Бабушка Линн погладила ее руку свободной ладонью.
— Вот и хорошо. Понимаешь, это дорогого стоит.
— Что именно?
— Да то, что сейчас выплывает на свет. Между тобой и мной. Драгоценный росток правды.
Они шли мимо одинаковых участков по четыре сотки, где только в последние двадцать лет появились деревья. Не то чтобы они вытянулись до небес, но, во всяком случае, вдвое переросли отцов семейств, которые по выходным сажали на ровном месте прутики, утаптывая землю грубыми рабочими ботинками.
— А знаешь, как мне было одиноко все эти годы? — спросила моя мама у своей.
— Мы же не зря пошли пройтись, Абигайль, — ответила бабушка Линн.
Моя мама смотрела прямо перед собой, но ощущала только их сцепленные руки — свою и бабушкину.
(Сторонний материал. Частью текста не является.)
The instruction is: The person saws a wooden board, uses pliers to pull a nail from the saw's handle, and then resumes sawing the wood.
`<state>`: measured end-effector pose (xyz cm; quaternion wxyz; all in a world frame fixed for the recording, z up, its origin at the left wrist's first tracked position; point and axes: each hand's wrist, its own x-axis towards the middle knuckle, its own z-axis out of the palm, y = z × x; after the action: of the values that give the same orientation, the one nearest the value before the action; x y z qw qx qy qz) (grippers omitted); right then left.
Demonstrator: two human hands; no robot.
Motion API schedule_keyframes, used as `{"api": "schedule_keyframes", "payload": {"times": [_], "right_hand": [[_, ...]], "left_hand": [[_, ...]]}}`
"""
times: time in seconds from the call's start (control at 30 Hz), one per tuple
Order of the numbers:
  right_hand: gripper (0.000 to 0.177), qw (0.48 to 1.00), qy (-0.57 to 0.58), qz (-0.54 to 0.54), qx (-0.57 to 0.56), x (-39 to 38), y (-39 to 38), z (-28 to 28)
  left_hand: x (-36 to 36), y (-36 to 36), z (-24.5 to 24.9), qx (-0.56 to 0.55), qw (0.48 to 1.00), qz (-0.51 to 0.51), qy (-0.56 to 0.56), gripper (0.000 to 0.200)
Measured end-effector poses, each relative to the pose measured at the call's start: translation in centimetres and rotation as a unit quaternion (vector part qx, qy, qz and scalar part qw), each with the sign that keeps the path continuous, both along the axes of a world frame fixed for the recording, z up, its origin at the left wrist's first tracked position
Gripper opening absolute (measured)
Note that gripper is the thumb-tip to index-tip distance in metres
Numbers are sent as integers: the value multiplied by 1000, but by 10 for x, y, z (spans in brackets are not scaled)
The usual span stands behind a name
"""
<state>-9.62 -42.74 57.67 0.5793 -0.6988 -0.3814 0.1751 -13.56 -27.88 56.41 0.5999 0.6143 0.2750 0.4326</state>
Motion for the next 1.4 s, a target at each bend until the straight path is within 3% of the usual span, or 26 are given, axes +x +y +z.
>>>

Ее полоснула мысль о неразделенном детстве. Перед глазами возникли две ее дочери, которые связывали веревочкой пару бумажных стаканов и расходились по разным комнатам, чтобы нашептать свои секреты. Что они при этом чувствовали, ей было неведомо. А в родительском доме жили только отец с матерью да она сама. Потом и отца не стало.
Она подняла глаза к верхушкам деревьев, которые, на многие мили вокруг, были самыми высокими точками здешних мест. Мама с бабушкой не заметили, как оказались на вершине холма, обойденного новой застройкой; здесь обитали только редкие старики-фермеры.